Task instructions >>
Starting at the line that contains "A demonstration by", repeat each line exactly through the last line of the listing, and repeat nothing else.

The data >>
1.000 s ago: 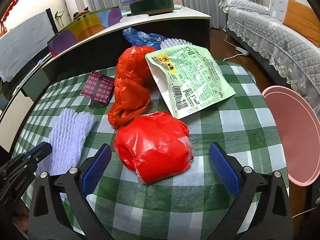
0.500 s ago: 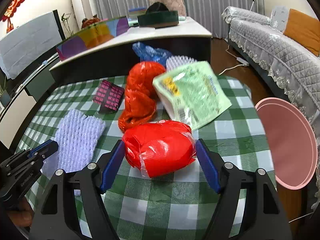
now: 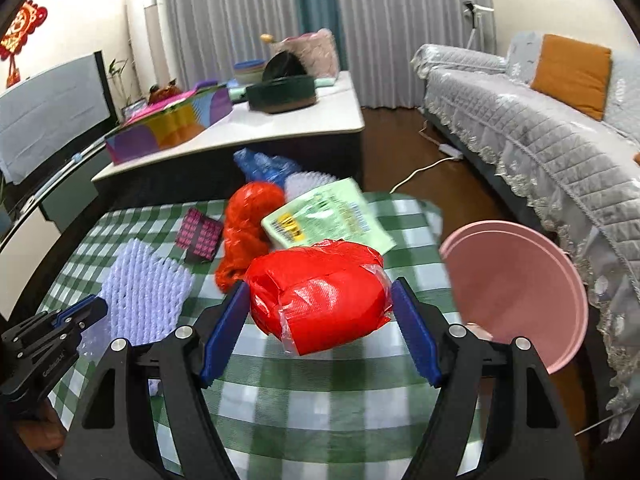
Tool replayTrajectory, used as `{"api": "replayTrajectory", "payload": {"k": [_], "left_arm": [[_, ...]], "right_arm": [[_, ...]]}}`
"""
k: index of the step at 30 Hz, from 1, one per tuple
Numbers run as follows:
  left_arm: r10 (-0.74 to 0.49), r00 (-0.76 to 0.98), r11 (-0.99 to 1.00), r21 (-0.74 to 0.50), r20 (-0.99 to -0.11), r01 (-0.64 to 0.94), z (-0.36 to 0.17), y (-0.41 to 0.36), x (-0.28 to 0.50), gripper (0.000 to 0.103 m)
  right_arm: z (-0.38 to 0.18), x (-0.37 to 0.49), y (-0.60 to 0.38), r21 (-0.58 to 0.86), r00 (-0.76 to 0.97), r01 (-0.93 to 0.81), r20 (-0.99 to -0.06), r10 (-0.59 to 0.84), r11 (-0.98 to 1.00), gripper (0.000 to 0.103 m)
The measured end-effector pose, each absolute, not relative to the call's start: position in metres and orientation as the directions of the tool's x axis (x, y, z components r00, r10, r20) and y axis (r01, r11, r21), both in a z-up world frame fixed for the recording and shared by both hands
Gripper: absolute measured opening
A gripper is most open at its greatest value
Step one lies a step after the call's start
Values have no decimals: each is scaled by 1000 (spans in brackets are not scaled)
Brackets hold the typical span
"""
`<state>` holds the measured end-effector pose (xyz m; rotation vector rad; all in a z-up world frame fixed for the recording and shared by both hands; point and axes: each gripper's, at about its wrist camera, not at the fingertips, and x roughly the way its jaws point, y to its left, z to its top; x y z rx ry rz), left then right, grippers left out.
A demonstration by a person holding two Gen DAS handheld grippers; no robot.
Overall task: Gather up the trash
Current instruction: 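Carry the red bag and purple net over the pink bin with both grippers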
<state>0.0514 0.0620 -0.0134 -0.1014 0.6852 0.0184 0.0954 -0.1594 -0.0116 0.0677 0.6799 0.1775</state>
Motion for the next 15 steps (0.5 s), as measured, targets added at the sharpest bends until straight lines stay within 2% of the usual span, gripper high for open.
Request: {"api": "replayTrajectory", "payload": {"k": [15], "left_arm": [[-83,804,995,-90,-588,37,11,28,44,10]], "right_arm": [[13,71,-217,124,813,-3,-577,74,992,72]]}}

Response below >>
A demonstration by a person holding two Gen DAS handheld grippers; no robot.
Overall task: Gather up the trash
Current instruction: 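Carry the red bag and purple net over the pink bin with both grippers
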<state>0.0514 0.0620 -0.0134 -0.1014 0.6852 0.0184 0.0954 -0.1594 -0.0116 0.0677 0.6799 0.1775</state>
Motion for the next 15 steps (0.5 s), as measured, targets added at the sharpest bends until straight lines stay within 2% of the usual span, gripper high for open.
Request: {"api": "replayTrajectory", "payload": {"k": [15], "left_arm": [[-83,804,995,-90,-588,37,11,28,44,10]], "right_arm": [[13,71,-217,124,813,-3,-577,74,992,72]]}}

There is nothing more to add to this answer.